In 2018, Art Bridges and the Terra Foundation for American Art granted $2.4 million in funds for museums to develop traveling exhibitions and art sharing among a network of museums intended to be as large as 80 organizations. The money was granted to the Detroit Institute of Arts and the Museum of Fine Arts, Boston for a six-year program. In addition to that, Art Bridges and Terra Foundation also awarded a research-and-development grant to the Philadelphia Museum of Art.

In 2020, Art Bridges announced a $5 million initiative called "Bridge Ahead" that intended to support partner museums affected by the COVID-19 pandemic. Distributed funds include $20,000 to the Dennos Museum Center in Traverse City, Michigan, and $70,000 to the George Eastman Museum in Rochester, New York.

Art Bridges also gives museums funding for other programs such as education about the exhibits or community projects. Partner museums supplement their artwork with tangential education opportunities while working with Art Bridges. The Allentown Art Museum had an exhibition that was accompanied by a quilting and oral history project taught by artists. Art Bridges distributed a grant to the San Antonio Museum of Art that was used to commission three murals by local artists that were unveiled in 2021.

The Art Bridges Fellows Program selects individuals from underrepresented populations to participate in a three-year fellowship with the foundation's museum partners.

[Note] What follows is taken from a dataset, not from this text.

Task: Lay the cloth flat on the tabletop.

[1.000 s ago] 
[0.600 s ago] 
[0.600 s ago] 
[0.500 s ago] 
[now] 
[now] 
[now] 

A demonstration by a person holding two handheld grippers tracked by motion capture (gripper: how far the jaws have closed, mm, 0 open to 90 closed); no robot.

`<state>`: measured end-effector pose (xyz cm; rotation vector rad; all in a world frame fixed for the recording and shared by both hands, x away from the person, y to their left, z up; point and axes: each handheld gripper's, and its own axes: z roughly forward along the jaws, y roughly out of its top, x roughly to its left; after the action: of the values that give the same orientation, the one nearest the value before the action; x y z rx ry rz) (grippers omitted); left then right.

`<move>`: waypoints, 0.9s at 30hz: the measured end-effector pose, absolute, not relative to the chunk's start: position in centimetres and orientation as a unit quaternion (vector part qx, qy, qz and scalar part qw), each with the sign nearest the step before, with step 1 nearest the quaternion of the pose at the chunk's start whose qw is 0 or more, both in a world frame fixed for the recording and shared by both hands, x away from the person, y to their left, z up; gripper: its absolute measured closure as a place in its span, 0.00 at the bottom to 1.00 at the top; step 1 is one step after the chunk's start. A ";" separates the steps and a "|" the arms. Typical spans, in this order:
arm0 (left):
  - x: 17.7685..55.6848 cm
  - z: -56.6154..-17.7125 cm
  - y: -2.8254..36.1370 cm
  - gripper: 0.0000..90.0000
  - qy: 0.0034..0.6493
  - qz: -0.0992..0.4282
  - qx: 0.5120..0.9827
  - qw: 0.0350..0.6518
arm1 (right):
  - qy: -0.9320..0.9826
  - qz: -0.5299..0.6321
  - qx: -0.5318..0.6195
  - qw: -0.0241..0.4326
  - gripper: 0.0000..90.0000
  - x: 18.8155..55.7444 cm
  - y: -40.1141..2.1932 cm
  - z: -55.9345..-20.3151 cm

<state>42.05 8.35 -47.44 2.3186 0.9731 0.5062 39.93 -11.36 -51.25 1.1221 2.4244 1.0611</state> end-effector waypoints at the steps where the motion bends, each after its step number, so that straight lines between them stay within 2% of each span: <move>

In 2023, the Art Bridges Cohort Program issued a $2 million grant for the Wadsworth Atheneum Museum of Art, South Carolina's Columbia Museum of Art, and Alabama's Mobile Museum of Art and Montgomery Museum of Fine Arts to create a series of traveling exhibitions called the American South Consortium. Tours were set to run from spring 2023 to early 2026.

===Access for All===
In 2023 the Foundation created the Access for All grant program with $40 million to assist with community museum attendance and engagement. It was created due to a decrease in museum attendance since the COVID-19 pandemic. As of 2025 there were 64 museums in the program, including the Wichita Art Museum, The San Diego Museum of Art, and the Delaware Art Museum. The program provides three-year grants, allowing museums to offer free admittance, host activities, or create community programs.